Kontrolle der Stabilität von eEF2K

Das eEF2K-Protein wird durch proteasomabhängige Wege während der normalen Oxygenierung von Brustkrebszellen oder als Reaktion auf die Hemmung von hsp90 abgebaut, wobei die Hemmung von hsp90 als Partner für eEF2K wirkt. Nach genotoxischem Stress wird eEF2K aktiviert und anschließend erneut durch einen proteasomabhängigen Mechanismus abgebaut. Diese Autoren zeigen, dass dieser Abbau die Ubiquitin-Ligase SCF (bTrCP) (Skp1-Cul1-Fbox-Protein, ein Protein mit b-Transducer-Wiederholungen) erfordert. Einige vermuten, dass die schnelle Aktivierung von eEF2K eine vorübergehende Verlangsamung der Proteinsynthese bewirken kann. Der spätere Abbau von eEF2K ist erforderlich, damit die Zellen wieder in den Zellzyklus eintreten können. In diesem Fall erfordert der Abbau von eEF2K eine Autophosphorylierungsstelle an Ser445, die Teil eines typischen bTrCP-Bindungsmotivs oder Phosphat-Dehydroribonukleinsäure bildet. Da solche Motive normalerweise zwei Phosphatreste enthalten, ist es wahrscheinlich, dass die Phosphorylierung von Ser441 von eEF2K ebenfalls durch diesen Mechanismus abgebaut wird.

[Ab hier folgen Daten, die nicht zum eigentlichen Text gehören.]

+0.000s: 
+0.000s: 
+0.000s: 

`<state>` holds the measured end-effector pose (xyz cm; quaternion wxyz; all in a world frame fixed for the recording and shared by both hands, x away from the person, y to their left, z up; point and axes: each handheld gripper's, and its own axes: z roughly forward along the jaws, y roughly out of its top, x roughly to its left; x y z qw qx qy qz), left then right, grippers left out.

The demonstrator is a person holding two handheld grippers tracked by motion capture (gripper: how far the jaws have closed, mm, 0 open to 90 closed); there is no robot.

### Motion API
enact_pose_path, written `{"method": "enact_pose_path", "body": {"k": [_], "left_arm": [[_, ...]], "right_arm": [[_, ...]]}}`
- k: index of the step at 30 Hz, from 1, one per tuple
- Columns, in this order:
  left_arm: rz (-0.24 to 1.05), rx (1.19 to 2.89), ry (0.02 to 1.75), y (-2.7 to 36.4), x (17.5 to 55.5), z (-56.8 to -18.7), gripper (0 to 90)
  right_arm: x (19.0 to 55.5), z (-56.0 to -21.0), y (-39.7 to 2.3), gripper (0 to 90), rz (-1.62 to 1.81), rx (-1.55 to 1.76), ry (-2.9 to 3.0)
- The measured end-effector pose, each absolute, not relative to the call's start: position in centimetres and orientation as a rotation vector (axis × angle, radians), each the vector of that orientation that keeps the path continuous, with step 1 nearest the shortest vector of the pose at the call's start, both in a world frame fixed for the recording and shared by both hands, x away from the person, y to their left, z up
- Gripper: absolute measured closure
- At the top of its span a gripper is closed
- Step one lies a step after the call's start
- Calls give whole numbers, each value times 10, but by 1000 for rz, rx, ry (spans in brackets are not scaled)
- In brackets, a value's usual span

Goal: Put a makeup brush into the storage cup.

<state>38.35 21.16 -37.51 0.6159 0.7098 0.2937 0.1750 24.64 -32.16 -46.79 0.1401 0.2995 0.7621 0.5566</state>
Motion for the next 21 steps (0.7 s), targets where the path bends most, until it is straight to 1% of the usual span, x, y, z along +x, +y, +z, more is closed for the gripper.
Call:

In vielen Fällen wird eine vorübergehende Aktivierung von eEF2K beobachtet und anschließend abgebaut, was zu einer Abnahme der eEF2-Phosphorylierung führt. Weitere Untersuchungen sind erforderlich, um die vorübergehend zunehmende Funktion der eEF2-Phosphorylierung zu verstehen.

Referenz

1. Kenney J W; et al. Eukaryotischer Elongationsfaktor-2-Kinase, ein ungewöhnliches Enzym mit mehreren Funktionen. Advances in Biological Regulation, 2014, 55:15-27.